And she jerked awake - she WAS rushing, Canter at a full gallop, and her hand red and sore - canter had turned around and bitten her to wake her.

"What is it! What is it!" she leaned her voice in to whisper in the horse's ear, and looked aroudn her frantically, and saw a mass of dark hurtling towards her.

I can't get away... I can't get away... let go, let go, if you're going to fall don't take your strider with you--

She had loosened her grip, and Canter whinnied wildly, her eyes rolling her legs thrown forward with all the force they could manage. And then... Canter was gone, and she had a sharp pain in her whiplashed neck, as if she'd been thrown off the horse by a cudgel blow. IT was only then she realized she was flying. Her eyes were too wild and confused, and her mind retreated into more primal sense. The warm, carnivore smell of flesh-eater sweat, of hair soaked by water vapor, of the slight foulness of digestion in the creatures breath. The hardness of muscles, and the strange, discontiguous softness of a belly and a breast. The keening of wind in her ears, and of the whip of wings around her.
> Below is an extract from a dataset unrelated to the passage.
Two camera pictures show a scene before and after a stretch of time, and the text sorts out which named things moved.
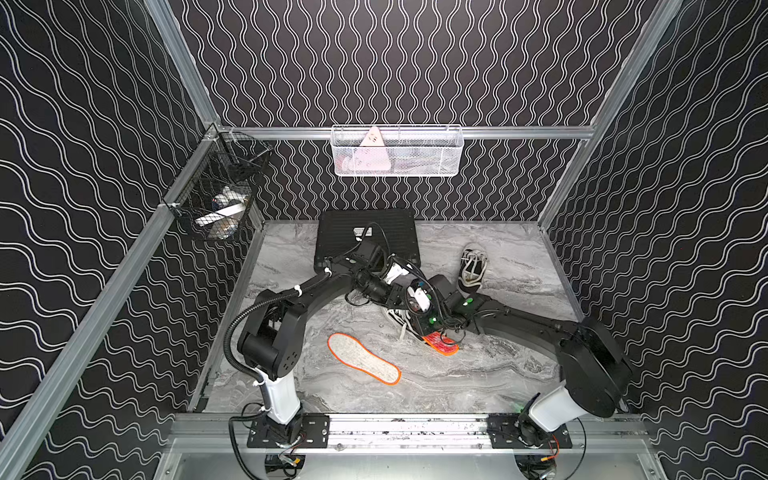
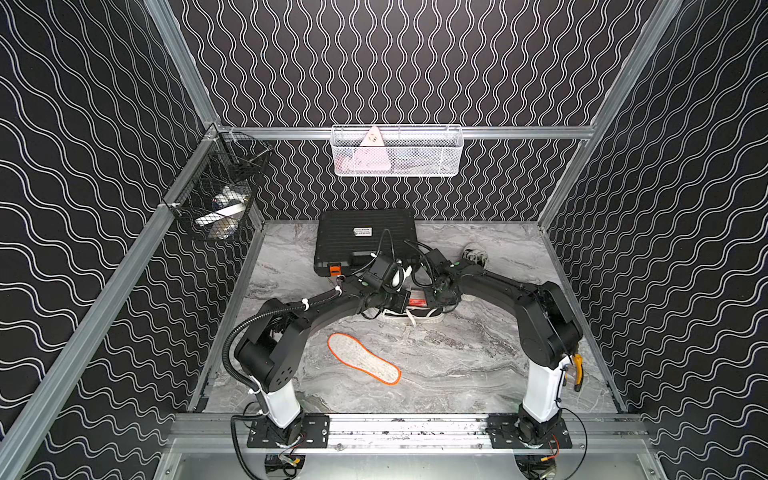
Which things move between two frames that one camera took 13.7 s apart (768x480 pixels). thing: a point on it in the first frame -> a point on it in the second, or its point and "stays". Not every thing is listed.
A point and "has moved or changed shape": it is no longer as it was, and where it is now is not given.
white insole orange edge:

And then, just as she gathered her breath, a release, a smack of flesh on grassy-stoned earth, and the breath was knocked back out.

It was a woman, a Zith - the first time she'd seen one, really. Her mind, knocked aside by panic, tried to scrabble for control, for an intelligent way of dealing with her situation. It managed to encourage her to put her hands up and on either side of her and lie very, very still, keeping well away from the axe at her belt.

And there reason stopped, and fear took over, and fear grew and swelled until it was so large it left her small and delirious. She lost direction, and her mind galloped. She noticed irrelevant things. The direction of the wind, the distant whinny of her horse, clack-clack of cicadas. How human this creature looked. That struck her. It made it worse. A monster over her, that would be terrible, but it would be approachable, it would be comprehensible. A slathering, heavy-jowled brute with hanks of ragged hair, and piggish eyes and animal skin. Something that felt inherently beastlike. You can understand an animal. This woman had a touch of feral, but it was sharpened, made more savage by the fact that... yes, she was a woman, not a Zith, in the abstract, but a woman, an individual, a soul. To be hold down and gloated over by another soul, to have your own existence inspire not hunger, or instinct, but real, reasonable, visceral hatred - that was worse, ever so much worse. Ara, for the first time, felt an unhelpful clarity enter her mind: she would never, ever, ever be a warrior. This feeling, of having sentient eyes bore into you with hatred. It was too large for her.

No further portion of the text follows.